[EXERCISE AIM]
Each line of the data below that holds the word "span" is to be reported in full.

[GIVEN MATERIAL]
[Start of section]

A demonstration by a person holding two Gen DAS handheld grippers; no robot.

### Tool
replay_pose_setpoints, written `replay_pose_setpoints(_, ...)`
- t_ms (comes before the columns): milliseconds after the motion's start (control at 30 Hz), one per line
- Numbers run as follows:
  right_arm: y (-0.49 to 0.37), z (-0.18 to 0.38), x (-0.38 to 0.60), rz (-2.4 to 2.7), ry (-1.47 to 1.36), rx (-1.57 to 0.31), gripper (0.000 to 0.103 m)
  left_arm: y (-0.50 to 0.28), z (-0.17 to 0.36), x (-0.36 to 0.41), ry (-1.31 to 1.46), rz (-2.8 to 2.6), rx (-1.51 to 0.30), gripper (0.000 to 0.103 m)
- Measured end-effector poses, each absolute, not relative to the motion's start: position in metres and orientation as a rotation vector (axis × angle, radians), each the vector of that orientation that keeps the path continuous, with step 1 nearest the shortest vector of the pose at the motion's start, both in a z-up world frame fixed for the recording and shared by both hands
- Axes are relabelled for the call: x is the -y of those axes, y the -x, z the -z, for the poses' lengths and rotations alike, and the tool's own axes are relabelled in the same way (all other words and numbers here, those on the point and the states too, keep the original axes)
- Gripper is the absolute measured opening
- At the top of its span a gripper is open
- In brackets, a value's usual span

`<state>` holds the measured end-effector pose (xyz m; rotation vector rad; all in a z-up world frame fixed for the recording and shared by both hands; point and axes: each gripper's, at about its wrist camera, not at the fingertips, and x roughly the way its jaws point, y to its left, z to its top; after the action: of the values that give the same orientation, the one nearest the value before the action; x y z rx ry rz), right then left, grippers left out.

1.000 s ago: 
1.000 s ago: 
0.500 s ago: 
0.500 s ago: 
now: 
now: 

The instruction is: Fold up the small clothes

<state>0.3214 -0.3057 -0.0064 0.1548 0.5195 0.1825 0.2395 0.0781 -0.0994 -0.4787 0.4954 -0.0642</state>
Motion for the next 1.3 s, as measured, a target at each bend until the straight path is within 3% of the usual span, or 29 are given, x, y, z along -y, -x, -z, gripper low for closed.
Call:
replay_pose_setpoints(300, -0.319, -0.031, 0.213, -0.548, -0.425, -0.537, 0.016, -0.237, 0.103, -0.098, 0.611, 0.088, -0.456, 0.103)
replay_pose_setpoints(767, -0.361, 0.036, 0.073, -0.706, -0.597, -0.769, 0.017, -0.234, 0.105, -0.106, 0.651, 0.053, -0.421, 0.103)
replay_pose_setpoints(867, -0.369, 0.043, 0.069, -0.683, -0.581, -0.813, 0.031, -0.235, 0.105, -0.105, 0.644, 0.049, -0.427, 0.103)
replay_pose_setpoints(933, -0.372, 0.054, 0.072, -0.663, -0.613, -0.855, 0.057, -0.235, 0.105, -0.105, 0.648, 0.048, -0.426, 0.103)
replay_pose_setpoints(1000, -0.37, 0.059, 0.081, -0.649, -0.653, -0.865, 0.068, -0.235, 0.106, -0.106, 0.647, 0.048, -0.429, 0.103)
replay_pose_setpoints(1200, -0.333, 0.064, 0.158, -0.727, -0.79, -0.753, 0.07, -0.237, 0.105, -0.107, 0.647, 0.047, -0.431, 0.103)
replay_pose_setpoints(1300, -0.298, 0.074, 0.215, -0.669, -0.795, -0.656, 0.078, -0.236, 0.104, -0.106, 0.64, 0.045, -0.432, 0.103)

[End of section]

[EXERCISE RESPONSE]
- At the top of its span a gripper is open
- In brackets, a value's usual span
Motion for the next 1.3 s, as measured, a target at each bend until the straight path is within 3% of the usual span, or 29 are given, x, y, z along -y, -x, -z, gripper low for closed.

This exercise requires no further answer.